Her mother, known as Ms H, said in a statement through her solicitors: "My daughter's contact with the police in 2012 was nothing short of a nightmare for both of us. At the time her disability meant that she could behave in very challenging ways, but what she needed was patience, respect and the support of her mother. Instead she was locked up in a police station without me or anyone else who knew her for support.
"I know that some of the officers were doing their best, but I cannot understand why others thought it was appropriate to put an 11-year-old girl in handcuffs and leg restraints. I can't accept that it will ever be appropriate for the police to hood a disabled child, regardless of how they behave. I call on Sussex Police to stop doing this to children immediately."
The girl, who was held twice overnight in police cells, has "a neurological disability which can cause challenging behaviour", the IPCC said.
Her disability had not been diagnosed at the time of the police contact, but her mother told officers she believed she had an autism spectrum disorder.
The watchdog found that six custody sergeants had a case to answer for misconduct for failing to make sure that an appropriate adult was present; another for failing to make sure Child H was dealt with quickly while in custody, and two constables for using handcuffs. The officers were given "management advice" by Sussex Police.
Two more officers - a custody sergeant and an inspector - would have also had a case to answer for failing to make sure an appropriate adult was present but have since retired.
IPCC Commissioner Jennifer Izekor said: "This was a complex investigation, which found Sussex Police officers failed to respond effectively to the needs of a vulnerable child.
"While it is clear Child H had significant behavioural problems arising from her disability, Sussex Police and indeed other agencies which were - or should have been - involved, did not appear to have the skills and capacity to respond to her effectively."
Ms H's solicitor Gus Silverman from Irwin Mitchell said: "The systemic failings uncovered by the IPCC's investigation are truly shocking.
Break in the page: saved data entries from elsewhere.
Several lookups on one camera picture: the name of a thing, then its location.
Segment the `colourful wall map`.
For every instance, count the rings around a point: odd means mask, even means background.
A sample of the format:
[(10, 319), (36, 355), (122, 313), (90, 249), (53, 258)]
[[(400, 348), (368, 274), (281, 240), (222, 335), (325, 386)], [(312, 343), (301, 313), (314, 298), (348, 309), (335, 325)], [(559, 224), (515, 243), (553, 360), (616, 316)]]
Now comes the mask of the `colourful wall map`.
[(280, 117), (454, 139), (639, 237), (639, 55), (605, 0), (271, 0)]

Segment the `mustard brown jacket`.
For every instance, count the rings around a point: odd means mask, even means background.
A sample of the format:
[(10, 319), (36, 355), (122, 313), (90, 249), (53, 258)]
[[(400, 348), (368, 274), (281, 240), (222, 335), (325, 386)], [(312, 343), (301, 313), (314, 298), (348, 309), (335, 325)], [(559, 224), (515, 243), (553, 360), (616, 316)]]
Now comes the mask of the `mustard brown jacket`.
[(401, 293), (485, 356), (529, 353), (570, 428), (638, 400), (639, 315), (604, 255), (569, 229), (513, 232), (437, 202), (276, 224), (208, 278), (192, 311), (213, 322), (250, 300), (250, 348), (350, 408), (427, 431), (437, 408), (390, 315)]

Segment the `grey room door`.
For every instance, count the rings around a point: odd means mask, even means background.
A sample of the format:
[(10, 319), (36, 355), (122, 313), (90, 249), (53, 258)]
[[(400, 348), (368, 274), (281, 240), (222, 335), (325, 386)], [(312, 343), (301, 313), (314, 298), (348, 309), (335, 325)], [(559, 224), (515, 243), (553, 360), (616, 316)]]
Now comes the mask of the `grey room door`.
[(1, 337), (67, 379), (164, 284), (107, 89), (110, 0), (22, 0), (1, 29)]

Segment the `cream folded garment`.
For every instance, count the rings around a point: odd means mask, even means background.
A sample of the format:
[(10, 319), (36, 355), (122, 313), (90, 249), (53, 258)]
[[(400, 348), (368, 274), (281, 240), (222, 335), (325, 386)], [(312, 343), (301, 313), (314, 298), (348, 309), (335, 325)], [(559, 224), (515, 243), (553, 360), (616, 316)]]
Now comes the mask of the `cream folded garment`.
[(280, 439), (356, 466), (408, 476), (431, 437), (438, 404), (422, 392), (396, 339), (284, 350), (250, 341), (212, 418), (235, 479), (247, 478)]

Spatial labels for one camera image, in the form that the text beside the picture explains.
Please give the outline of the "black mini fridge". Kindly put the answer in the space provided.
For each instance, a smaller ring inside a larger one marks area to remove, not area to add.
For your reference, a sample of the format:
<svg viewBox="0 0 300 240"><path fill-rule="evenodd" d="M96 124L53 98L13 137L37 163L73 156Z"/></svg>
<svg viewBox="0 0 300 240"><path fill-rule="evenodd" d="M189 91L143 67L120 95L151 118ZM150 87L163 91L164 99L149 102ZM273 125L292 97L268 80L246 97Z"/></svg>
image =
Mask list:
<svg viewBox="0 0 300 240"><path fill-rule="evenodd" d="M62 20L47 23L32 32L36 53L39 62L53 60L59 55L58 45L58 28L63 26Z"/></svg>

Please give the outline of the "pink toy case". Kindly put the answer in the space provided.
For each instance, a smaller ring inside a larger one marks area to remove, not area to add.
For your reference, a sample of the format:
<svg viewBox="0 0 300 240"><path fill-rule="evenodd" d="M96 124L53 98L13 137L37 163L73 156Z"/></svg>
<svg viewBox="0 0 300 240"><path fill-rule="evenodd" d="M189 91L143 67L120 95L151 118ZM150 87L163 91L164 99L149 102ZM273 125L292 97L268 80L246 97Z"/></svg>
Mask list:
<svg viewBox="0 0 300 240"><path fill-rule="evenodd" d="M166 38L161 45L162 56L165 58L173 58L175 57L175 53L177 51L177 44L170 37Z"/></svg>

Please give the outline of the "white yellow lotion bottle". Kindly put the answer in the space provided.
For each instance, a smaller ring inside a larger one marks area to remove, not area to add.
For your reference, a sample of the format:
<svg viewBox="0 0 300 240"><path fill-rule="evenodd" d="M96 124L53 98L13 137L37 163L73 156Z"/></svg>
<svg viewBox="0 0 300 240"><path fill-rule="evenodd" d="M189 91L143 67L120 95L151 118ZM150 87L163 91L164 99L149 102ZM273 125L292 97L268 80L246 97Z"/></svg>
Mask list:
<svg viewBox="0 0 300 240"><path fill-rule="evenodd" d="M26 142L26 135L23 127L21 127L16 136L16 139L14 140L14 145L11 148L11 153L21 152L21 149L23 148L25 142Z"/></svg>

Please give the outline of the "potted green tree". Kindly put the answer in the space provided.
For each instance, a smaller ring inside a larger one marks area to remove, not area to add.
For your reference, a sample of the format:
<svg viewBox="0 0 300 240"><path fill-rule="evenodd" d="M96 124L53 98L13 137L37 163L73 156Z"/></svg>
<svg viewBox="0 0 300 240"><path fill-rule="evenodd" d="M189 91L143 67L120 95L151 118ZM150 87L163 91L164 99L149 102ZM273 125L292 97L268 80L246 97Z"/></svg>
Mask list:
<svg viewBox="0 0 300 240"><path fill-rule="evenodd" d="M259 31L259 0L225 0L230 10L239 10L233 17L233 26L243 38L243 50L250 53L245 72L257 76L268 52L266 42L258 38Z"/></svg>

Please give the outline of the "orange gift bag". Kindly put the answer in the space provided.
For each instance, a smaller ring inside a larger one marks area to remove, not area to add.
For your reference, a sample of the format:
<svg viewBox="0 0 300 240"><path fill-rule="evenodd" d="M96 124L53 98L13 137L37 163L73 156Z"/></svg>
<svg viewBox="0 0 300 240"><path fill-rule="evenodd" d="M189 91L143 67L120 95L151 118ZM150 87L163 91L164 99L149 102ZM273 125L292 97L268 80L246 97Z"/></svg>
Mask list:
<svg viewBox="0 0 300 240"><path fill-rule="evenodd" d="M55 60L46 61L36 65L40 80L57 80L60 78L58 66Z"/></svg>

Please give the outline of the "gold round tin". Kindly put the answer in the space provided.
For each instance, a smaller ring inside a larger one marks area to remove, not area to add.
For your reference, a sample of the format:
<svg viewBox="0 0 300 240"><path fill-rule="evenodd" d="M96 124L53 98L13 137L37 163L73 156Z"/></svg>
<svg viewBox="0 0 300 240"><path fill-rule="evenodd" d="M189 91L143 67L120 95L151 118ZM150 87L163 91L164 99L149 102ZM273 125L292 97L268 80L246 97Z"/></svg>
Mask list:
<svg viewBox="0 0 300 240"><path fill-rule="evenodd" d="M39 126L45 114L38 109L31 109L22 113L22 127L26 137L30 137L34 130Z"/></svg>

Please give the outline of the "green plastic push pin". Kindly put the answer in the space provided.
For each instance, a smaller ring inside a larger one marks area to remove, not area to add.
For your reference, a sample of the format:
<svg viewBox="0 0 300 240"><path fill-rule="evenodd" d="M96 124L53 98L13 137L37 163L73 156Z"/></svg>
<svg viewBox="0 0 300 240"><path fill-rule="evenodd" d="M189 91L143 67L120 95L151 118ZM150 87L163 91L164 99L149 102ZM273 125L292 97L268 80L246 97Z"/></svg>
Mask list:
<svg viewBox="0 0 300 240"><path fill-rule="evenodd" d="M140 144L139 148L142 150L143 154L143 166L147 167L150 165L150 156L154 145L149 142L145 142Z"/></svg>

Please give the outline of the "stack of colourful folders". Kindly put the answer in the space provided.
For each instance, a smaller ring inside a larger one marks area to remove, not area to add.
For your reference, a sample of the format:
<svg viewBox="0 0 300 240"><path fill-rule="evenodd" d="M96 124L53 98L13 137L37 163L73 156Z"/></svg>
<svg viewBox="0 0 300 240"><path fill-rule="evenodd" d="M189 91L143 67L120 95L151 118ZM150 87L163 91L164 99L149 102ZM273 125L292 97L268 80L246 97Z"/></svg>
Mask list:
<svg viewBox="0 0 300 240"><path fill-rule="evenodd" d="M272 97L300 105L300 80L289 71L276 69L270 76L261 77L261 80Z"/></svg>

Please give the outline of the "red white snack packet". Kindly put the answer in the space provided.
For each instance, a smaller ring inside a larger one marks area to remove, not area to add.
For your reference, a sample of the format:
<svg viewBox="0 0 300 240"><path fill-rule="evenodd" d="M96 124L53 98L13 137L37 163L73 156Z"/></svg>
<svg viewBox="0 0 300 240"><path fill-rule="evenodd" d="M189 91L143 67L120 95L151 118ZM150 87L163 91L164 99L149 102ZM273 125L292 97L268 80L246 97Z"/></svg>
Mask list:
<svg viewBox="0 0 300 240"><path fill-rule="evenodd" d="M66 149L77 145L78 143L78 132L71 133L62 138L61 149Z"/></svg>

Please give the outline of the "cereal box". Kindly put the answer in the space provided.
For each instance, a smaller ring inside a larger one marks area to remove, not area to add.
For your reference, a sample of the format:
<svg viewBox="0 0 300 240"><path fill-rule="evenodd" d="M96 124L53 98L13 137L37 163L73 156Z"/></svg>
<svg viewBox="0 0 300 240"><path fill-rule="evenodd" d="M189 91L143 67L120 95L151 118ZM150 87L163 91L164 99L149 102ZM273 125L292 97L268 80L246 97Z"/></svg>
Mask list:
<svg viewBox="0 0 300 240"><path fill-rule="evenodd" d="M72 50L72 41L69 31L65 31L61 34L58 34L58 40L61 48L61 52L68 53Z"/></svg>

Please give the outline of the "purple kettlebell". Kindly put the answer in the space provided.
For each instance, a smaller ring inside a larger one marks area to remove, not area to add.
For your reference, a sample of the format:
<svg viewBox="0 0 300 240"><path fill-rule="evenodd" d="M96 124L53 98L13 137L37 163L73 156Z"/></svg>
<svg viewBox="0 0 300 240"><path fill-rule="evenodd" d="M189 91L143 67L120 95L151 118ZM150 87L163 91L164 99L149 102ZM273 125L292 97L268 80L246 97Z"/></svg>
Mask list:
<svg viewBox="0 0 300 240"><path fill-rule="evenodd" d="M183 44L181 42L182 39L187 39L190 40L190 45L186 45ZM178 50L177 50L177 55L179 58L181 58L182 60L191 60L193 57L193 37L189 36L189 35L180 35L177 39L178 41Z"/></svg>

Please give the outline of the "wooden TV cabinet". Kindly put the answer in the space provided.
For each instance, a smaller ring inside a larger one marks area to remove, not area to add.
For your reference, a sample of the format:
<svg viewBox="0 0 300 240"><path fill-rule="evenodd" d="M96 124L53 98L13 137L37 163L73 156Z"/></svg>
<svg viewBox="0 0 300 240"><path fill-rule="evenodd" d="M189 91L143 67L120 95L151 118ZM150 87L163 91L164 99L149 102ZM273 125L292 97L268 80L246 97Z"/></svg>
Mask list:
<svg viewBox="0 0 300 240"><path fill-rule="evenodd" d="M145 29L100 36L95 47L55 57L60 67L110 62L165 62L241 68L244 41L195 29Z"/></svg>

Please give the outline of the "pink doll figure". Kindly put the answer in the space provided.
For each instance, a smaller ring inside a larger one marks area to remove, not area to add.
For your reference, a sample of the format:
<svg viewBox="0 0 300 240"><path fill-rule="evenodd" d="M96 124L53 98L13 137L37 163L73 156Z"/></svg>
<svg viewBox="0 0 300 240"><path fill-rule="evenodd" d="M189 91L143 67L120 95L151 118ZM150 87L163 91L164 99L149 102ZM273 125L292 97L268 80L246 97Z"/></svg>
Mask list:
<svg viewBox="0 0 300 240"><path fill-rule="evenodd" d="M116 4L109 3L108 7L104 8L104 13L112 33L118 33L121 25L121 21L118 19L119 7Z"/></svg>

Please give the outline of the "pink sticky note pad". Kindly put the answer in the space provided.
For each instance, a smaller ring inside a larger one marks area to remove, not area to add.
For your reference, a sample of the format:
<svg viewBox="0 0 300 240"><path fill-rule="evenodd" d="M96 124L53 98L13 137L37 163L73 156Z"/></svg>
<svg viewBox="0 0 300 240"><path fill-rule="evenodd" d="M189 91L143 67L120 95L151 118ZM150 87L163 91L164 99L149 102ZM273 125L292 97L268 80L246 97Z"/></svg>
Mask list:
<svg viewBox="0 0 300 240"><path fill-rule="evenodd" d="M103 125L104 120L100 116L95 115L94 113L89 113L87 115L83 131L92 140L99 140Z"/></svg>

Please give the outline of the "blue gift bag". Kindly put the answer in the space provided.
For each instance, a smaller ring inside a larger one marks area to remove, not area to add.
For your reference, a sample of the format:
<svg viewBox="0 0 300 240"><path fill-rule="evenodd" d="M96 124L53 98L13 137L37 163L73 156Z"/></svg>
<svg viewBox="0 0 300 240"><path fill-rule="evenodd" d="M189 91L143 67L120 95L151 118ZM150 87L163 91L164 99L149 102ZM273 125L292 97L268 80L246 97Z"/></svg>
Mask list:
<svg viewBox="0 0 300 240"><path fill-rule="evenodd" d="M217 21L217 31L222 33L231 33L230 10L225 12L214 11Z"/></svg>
Child H was detained for a cumulative total of 60 hours in various police stations. During this time every Sussex Police custody sergeant and inspector involved in her care failed to call an appropriate adult, most obviously her mother, to support her.
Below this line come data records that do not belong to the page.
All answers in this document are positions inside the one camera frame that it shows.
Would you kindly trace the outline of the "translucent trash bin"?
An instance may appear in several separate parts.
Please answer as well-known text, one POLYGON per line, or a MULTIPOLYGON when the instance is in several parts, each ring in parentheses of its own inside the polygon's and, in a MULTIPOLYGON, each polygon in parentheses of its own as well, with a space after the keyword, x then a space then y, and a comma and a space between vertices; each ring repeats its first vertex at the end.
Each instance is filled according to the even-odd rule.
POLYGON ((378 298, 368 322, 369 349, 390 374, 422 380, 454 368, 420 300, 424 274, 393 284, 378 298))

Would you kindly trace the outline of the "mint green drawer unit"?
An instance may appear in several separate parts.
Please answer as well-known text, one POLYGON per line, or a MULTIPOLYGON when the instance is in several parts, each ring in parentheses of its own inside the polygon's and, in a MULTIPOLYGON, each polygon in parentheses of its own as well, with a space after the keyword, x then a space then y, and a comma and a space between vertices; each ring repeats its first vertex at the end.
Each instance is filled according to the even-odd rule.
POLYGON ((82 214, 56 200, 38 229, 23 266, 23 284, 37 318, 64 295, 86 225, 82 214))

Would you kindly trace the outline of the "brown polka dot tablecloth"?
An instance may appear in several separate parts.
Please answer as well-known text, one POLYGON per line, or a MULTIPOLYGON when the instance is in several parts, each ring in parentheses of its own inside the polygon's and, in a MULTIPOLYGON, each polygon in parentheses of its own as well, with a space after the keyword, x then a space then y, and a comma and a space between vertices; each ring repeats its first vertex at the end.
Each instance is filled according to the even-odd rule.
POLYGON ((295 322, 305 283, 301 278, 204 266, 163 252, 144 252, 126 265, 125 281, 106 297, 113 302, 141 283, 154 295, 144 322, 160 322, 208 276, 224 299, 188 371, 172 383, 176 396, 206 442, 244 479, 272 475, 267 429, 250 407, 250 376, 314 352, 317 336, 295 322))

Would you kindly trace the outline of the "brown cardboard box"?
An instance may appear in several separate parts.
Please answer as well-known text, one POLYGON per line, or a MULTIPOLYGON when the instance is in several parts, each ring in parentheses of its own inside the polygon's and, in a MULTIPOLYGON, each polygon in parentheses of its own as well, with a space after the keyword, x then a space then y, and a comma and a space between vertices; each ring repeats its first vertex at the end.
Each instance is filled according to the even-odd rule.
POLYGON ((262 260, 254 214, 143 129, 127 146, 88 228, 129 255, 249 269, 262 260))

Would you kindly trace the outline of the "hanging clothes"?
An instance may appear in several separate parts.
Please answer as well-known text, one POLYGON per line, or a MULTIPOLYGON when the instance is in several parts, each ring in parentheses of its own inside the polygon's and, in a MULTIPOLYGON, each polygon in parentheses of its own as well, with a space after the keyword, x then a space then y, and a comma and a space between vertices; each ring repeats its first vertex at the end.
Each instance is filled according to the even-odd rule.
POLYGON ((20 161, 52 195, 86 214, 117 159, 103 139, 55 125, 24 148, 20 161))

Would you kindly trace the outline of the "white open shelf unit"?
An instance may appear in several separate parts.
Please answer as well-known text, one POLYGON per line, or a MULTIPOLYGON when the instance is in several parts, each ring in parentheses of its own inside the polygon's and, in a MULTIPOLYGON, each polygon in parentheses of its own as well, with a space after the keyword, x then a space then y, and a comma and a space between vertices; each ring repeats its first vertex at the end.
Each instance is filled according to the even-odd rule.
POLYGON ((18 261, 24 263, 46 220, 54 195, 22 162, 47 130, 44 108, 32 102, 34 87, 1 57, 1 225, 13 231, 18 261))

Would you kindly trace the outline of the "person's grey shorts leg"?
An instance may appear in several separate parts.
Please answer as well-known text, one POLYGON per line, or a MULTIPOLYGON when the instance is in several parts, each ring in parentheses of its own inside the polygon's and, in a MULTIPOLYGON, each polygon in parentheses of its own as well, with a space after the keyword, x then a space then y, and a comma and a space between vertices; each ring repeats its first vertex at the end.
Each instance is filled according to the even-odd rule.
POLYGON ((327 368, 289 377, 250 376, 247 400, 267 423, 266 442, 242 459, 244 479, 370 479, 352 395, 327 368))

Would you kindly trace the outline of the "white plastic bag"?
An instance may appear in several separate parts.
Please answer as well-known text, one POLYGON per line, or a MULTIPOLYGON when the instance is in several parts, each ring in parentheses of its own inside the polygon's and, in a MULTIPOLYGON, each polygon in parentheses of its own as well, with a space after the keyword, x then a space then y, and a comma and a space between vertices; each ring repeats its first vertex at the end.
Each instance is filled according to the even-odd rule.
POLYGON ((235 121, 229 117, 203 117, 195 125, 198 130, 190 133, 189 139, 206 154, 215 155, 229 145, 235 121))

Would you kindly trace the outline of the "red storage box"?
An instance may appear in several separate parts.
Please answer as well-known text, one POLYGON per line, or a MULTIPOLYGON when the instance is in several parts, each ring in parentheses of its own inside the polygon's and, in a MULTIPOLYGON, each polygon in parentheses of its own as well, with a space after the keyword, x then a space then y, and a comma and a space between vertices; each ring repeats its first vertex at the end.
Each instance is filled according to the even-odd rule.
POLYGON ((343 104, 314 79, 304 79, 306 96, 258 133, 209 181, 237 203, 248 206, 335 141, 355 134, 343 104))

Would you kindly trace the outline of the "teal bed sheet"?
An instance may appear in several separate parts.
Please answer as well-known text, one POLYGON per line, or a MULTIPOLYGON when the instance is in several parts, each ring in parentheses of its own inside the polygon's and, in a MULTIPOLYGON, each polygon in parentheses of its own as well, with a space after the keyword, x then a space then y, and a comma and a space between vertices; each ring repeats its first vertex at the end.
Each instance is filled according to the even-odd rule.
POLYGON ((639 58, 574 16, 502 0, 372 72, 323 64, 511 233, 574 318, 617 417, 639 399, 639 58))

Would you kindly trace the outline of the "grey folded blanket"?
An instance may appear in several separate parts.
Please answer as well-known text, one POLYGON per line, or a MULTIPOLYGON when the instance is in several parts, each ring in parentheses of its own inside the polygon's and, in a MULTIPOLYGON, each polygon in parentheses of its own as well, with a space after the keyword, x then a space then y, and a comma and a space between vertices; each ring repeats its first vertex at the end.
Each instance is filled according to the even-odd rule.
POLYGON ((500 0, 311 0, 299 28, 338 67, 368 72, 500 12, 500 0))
"In the last Queen's Speech the Government undertook to ban the use of police cells as places of safety for those under 18 years of age. This commitment must now be put in effect as soon as possible."
Temporary deputy chief constable of Sussex Police Robin Smith (pictured) said: "We take our responsibility for any use of force very seriously particularly when it involves young people or those who are vulnerable.
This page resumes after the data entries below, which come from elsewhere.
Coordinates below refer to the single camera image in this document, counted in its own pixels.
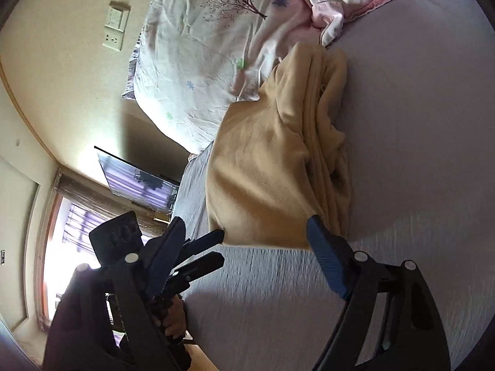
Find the person's left hand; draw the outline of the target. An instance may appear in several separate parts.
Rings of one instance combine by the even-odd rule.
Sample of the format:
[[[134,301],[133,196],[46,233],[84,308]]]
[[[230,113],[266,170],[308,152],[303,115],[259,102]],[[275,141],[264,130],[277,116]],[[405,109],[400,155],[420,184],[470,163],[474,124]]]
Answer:
[[[182,339],[187,330],[185,304],[180,295],[159,301],[155,307],[155,325],[167,338]]]

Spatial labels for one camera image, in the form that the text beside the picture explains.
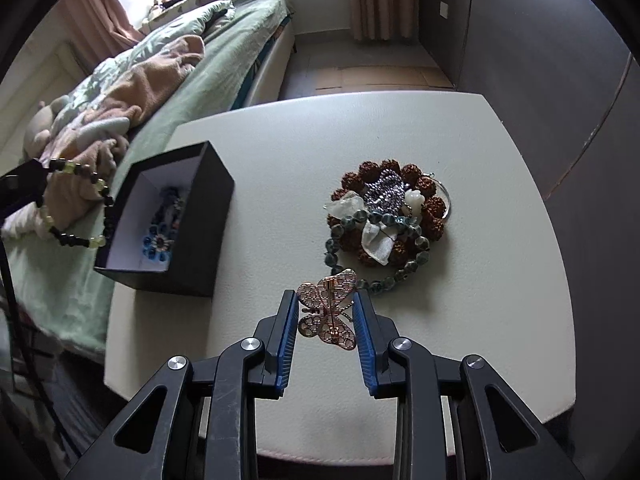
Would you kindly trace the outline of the flattened cardboard sheets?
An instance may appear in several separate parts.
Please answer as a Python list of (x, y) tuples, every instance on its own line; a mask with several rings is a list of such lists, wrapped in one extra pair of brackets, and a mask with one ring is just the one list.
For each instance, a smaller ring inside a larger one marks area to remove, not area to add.
[(454, 85), (438, 67), (358, 66), (319, 70), (317, 94), (392, 90), (452, 90)]

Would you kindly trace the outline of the left pink curtain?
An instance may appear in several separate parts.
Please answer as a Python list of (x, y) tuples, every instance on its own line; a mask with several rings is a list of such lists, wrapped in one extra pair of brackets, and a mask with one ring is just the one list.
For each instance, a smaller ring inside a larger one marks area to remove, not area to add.
[(97, 66), (143, 40), (119, 0), (60, 0), (58, 16), (84, 61)]

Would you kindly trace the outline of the green floral duvet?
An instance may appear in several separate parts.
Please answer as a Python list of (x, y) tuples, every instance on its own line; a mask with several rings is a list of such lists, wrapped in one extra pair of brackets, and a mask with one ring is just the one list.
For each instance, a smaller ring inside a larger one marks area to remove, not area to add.
[(106, 58), (93, 73), (66, 96), (65, 106), (58, 112), (50, 129), (56, 136), (88, 106), (94, 104), (123, 73), (163, 50), (171, 41), (186, 35), (202, 36), (207, 27), (220, 18), (222, 24), (234, 18), (235, 7), (230, 0), (218, 0), (177, 16), (171, 22), (149, 33), (134, 47)]

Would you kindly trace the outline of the clear plastic pouch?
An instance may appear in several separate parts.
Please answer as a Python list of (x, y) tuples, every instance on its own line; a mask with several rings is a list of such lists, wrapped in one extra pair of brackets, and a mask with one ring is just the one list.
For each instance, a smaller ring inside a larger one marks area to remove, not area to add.
[(390, 263), (390, 254), (398, 239), (397, 226), (386, 226), (382, 220), (370, 220), (370, 210), (363, 198), (354, 191), (348, 191), (339, 200), (330, 200), (324, 204), (326, 212), (335, 219), (346, 217), (356, 219), (356, 214), (364, 213), (364, 220), (356, 222), (360, 231), (360, 246), (364, 252), (381, 266)]

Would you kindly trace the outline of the bed with green sheet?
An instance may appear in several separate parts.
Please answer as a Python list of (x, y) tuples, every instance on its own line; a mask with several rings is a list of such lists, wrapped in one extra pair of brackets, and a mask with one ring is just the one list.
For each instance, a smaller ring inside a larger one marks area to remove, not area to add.
[[(290, 10), (286, 0), (252, 0), (234, 18), (207, 27), (203, 61), (134, 138), (113, 179), (120, 188), (134, 162), (160, 154), (178, 126), (241, 106), (250, 69)], [(70, 352), (101, 362), (115, 284), (93, 269), (91, 249), (62, 247), (35, 233), (6, 241), (17, 301), (38, 330)]]

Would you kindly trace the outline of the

"We welcome the IPCC's scrutiny and during its investigation the force has adopted many schemes to support vulnerable people and those with mental illness, learning disabilities and substance misuse issues.
"Aspects of our approach are being held as good practice nationally and we will respond to any new learning identified in the IPCC's report.
"As a direct result of the investigation into this case, personal safety and first aid training, which all officers have to undertake, has been updated.
"This means officers have learned communication skills to help them be more effective when helping people with mental illness. In addition all officers have refreshed their knowledge in the use of spit guards.
"As a chief officer I have a duty to protect officers and the public when we are called on for help, whether the threat comes from a child or someone who is unwell.
"This is very often the case and it was on several occasions that the girl's mother called for our help.
"The application of any type of restraint is considered only when the level of resistance causes concern for the safety of the detained person, the officer and other members of the public."
Children's Commissioner for England Anne Longfield said: "This was an extremely disturbing case with a very distressed 11-year-old child at the heart of it. Officers consistently appear to have focused on restraining the child without fully appreciating her vulnerability and complex needs."
She will make recommendations later this year on how quickly children in custody should get access to appropriate adults.
The NSPCC said: "It is hard to imagine a situation where it would be absolutely necessary to use this kind of force on a vulnerable child.
"Forcing a 'spit hood' on someone is likely to be upsetting for most people, but for a child with autism it would be deeply traumatic.
"It's time more police forces introduced training so officers can deal appropriately with vulnerable children including those with autism, learning difficulties and mental health issues."